**Exercise instructions**: Filter these entries down to lines holding "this".

***

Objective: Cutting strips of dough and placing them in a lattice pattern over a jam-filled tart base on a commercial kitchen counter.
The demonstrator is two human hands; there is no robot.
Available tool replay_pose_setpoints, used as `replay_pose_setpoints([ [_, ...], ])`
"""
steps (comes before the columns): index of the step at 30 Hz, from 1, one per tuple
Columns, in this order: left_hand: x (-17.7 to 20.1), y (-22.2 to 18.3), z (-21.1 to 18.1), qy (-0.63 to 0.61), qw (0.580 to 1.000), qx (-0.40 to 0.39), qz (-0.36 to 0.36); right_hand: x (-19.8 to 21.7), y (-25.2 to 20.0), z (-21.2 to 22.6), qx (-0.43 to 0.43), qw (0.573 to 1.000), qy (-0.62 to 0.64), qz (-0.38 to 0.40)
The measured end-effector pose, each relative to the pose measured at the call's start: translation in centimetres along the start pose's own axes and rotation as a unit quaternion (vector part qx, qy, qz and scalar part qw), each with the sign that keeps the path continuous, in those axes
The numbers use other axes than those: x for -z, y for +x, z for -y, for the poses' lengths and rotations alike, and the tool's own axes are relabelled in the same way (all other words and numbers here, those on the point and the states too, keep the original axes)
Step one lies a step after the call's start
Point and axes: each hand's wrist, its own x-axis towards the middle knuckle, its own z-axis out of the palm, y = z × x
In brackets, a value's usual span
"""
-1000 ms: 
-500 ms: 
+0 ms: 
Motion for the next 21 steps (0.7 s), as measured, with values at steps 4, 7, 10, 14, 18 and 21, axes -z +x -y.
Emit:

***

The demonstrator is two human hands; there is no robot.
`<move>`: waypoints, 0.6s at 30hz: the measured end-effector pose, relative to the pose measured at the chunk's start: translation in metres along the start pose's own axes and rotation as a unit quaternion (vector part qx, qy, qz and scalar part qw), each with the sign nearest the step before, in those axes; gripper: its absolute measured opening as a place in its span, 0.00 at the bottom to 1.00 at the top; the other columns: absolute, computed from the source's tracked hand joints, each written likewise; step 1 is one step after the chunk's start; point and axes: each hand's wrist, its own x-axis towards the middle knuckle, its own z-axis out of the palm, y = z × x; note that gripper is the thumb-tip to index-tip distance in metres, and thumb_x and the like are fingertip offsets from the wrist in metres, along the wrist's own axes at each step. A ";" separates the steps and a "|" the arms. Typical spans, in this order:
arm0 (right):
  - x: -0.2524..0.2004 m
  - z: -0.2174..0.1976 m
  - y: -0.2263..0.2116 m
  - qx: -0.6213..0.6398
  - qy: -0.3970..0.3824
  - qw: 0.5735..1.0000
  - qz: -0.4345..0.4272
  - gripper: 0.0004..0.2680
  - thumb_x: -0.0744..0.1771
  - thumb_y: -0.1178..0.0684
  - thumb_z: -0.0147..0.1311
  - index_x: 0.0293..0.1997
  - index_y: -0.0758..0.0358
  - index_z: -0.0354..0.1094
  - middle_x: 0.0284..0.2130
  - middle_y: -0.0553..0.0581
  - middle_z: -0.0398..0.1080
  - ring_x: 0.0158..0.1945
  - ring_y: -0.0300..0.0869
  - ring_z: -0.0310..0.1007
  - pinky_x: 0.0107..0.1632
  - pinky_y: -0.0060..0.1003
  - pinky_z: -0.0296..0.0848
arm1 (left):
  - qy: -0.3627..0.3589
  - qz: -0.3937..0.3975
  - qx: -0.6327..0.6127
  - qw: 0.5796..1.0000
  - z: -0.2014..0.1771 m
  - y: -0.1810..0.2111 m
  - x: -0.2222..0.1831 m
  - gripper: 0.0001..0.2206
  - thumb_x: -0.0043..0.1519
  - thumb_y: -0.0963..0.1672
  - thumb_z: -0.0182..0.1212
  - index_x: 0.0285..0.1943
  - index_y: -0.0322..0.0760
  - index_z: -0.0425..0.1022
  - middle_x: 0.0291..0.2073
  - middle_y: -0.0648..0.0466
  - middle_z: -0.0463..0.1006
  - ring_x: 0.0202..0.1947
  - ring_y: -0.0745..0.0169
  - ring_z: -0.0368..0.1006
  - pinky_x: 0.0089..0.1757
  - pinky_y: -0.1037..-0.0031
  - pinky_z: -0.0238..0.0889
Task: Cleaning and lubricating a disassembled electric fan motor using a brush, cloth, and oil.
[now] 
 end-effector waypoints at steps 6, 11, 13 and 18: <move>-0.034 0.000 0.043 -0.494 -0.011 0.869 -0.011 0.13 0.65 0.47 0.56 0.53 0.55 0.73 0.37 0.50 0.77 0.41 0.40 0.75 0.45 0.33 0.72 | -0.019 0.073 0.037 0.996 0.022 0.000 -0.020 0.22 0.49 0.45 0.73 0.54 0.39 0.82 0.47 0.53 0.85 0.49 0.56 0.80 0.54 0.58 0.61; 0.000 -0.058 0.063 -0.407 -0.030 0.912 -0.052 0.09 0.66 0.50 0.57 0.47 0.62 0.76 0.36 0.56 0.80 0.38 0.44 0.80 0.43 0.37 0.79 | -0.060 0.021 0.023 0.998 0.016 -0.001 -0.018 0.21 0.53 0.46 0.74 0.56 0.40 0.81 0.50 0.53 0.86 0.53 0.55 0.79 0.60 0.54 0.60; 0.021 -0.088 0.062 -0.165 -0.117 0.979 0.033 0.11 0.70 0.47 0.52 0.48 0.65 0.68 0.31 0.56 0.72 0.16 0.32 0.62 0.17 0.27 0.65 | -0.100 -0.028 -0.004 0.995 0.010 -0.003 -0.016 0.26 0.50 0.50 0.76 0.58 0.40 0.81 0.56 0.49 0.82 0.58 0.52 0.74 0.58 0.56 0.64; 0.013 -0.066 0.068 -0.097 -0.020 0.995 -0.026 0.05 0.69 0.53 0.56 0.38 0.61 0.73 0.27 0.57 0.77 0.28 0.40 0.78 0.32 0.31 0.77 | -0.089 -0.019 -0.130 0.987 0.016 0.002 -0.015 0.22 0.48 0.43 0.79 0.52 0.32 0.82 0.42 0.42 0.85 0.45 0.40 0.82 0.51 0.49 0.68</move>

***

**Task output**:
Columns, in this order: left_hand: x (-17.7 to 20.1), y (-22.2 to 18.3), z (-21.1 to 18.1), qy (-0.63 to 0.61), qw (0.580 to 1.000), qx (-0.40 to 0.39), qz (-0.36 to 0.36); right_hand: x (-19.8 to 21.7), y (-25.2 to 20.0), z (-21.2 to 22.6), qx (-0.43 to 0.43), qw (0.573 to 1.000), qy (-0.62 to 0.64), qz (-0.38 to 0.40)
`<move>`: waypoints, 0.6s at 30hz: the measured end-effector pose, relative to the pose measured at the chunk's start: translation in metres along the start pose's own axes and rotation as a unit quaternion (vector part qx, qy, qz and scalar part qw), each with the sign nearest the step before, in those axes; gripper: its absolute measured opening as a place in its span, 0.00 at the bottom to 1.00 at the top; the other columns: absolute, computed from the source's tracked hand joints, each written likewise; step 1 is one step after the chunk's start; point and axes: each hand's wrist, its own x-axis towards the middle knuckle, its own z-axis out of the palm, y = z × x; note that gripper is the thumb-tip to index-tip distance in metres, and thumb_x and the like are fingertip offsets from the wrist in metres, along the wrist's own axes at each step. A ";" separates the steps and a "|" the arms. Typical spans, in this order:

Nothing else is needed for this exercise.